Without including any images, please transcribe all the lines below exactly.

◆ **Exercise data**
>>>>
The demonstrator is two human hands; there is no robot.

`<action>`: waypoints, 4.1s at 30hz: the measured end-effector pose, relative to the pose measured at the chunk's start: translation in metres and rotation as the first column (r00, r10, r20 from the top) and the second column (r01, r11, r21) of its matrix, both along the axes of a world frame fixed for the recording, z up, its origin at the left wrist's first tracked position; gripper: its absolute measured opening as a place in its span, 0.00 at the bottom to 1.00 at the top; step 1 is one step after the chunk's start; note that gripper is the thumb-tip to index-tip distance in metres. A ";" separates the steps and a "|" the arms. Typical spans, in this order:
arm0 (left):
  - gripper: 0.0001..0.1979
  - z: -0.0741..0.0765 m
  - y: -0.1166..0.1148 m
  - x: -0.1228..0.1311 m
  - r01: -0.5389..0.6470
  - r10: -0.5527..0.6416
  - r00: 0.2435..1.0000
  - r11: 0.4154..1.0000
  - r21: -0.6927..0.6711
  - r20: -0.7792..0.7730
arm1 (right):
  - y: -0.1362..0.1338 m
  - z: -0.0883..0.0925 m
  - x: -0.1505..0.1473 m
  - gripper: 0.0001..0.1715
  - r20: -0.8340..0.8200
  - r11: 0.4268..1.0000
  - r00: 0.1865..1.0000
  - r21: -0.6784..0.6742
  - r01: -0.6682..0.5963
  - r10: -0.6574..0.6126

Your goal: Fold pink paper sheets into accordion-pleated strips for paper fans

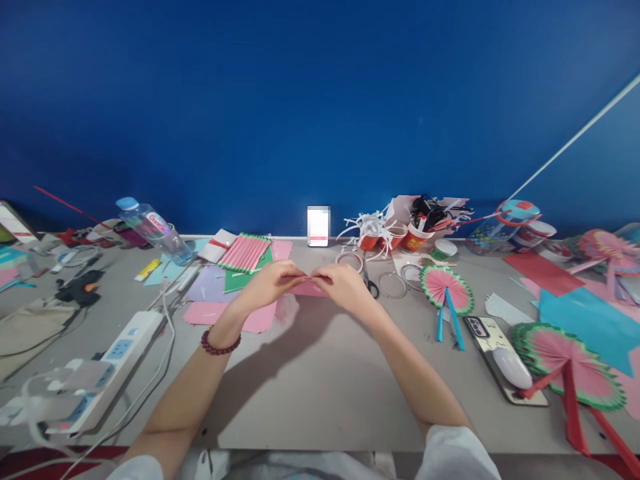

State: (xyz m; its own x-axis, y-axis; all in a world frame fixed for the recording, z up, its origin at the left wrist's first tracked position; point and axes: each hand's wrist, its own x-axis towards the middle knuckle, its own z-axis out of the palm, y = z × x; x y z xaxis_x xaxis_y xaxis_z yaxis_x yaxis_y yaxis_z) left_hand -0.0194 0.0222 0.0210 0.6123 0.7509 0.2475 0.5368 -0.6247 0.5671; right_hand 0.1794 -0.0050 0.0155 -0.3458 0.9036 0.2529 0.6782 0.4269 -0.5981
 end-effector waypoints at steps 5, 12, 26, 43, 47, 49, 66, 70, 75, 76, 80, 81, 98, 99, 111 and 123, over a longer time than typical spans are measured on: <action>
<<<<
◆ **Answer section**
The demonstrator is two human hands; there is no robot.

`<action>`: waypoints, 4.1s at 30hz: the measured end-effector pose, relative to the pose measured at the chunk's start: translation in metres and rotation as the first column (r00, r10, r20 from the top) and the second column (r01, r11, r21) of its matrix, both along the axes of a world frame fixed for the recording, z up, its origin at the left wrist's first tracked position; gripper: its absolute measured opening as a place in its span, 0.00 at the bottom to 1.00 at the top; step 1 is one step after the chunk's start; note that gripper is the thumb-tip to index-tip distance in metres. A ";" separates the steps and a "|" the arms. Typical spans, in this order:
arm0 (left):
  - gripper: 0.0001..0.1979
  - z: -0.0741..0.0765 m
  - y: -0.1166..0.1148 m
  - x: -0.1228..0.1311 m
  - r01: -0.5389..0.6470
  - r10: -0.5527..0.6416
  - r00: 0.2435..1.0000
  - r11: 0.4154..1.0000
  - r21: -0.6927..0.6711
  - r20: -0.7792..0.7730
arm1 (right):
  - y: -0.1362..0.1338 m
  - z: -0.0883..0.0925 m
  - x: -0.1505..0.1473 m
  - gripper: 0.0001..0.1715
  - r20: -0.8340..0.8200
  - r11: 0.4268..1.0000
  - r00: 0.1865..1.0000
  - r21: -0.6784..0.6742
  - r01: -0.6682..0.5963
  - r10: -0.6574..0.6126

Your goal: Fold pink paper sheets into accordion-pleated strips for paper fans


State: (xyz m; its own x-axis, y-axis; all in a world frame fixed for the recording, z up, its origin at the left wrist's first tracked position; point and axes: each hand's wrist, its own x-axis towards the middle knuckle, its own z-axis out of the palm, y = z × x; x y z xaxis_x xaxis_y xaxis_z yaxis_x yaxis_y yaxis_z) left_hand -0.0194 0.0222 0.0210 0.6123 0.7509 0.2475 0.5368 -0.6247 0.5671; right_hand 0.1794 -0.0050 0.0155 -0.3458 0.9036 0.2529 0.6782 0.4269 -0.5981
 end-effector waypoints at steps 5, 12, 26, 43, 47, 49, 66, 70, 75, 76, 80, 81, 98, 99, 111 and 123, over a longer time than typical spans are measured on: <action>

That finishes the output.